**The problem:** Search the material below for the word "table". Copy every line that has it.

**Supplied material:**
********
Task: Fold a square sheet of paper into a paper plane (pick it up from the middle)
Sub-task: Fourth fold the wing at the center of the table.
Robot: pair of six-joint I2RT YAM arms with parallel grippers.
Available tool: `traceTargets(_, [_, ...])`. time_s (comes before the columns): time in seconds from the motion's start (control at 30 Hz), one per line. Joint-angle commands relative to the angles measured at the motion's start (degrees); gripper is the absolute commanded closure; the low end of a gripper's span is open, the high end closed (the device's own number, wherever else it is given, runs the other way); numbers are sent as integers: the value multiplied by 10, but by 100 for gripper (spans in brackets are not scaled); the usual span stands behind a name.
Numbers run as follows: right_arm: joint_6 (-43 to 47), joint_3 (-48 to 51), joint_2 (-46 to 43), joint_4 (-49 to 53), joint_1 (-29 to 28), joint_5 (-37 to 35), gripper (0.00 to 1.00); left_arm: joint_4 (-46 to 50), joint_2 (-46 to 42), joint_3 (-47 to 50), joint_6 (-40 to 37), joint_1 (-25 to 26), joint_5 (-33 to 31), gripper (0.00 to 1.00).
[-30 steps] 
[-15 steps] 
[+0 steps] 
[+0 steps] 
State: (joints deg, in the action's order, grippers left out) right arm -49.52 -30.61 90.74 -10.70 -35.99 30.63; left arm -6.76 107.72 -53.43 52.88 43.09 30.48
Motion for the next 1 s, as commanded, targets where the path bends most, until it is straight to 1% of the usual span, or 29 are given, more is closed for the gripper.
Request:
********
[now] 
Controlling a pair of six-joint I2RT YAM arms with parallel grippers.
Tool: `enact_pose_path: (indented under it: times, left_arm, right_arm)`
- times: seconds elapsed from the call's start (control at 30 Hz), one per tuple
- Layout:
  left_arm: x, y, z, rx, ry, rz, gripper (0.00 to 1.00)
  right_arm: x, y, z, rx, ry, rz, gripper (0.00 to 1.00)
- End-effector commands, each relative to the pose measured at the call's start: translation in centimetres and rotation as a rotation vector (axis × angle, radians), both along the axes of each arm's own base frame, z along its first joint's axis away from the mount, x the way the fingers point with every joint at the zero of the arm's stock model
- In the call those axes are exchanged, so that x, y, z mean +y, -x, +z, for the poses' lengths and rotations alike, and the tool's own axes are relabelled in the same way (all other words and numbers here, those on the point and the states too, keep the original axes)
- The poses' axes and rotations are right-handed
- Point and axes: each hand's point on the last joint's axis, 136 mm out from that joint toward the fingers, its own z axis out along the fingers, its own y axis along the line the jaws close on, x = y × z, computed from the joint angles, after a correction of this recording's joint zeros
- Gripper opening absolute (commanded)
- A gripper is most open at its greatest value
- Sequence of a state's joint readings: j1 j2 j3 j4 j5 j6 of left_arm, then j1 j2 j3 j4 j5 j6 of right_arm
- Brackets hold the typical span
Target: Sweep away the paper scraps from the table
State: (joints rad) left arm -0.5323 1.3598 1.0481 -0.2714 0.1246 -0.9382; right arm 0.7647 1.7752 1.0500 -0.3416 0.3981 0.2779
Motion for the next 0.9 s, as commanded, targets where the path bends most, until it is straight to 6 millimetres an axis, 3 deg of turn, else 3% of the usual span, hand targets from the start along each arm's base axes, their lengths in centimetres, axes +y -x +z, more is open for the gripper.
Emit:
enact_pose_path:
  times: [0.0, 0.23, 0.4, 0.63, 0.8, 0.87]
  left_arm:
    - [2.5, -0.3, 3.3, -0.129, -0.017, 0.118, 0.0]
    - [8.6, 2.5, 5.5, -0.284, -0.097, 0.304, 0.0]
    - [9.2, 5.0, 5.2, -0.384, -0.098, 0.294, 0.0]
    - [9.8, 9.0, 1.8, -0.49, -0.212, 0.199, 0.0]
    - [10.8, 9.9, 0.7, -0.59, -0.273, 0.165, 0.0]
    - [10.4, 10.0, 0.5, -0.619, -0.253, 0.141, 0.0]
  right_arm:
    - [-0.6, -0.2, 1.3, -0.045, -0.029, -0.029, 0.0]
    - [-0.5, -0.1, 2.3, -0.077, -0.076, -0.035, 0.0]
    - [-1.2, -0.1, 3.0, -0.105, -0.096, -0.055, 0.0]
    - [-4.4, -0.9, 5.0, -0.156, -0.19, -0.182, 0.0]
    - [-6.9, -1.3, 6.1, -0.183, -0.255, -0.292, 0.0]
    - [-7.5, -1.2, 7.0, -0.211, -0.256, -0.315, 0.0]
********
**Solution below:**
Sub-task: Fourth fold the wing at the center of the table.
Target: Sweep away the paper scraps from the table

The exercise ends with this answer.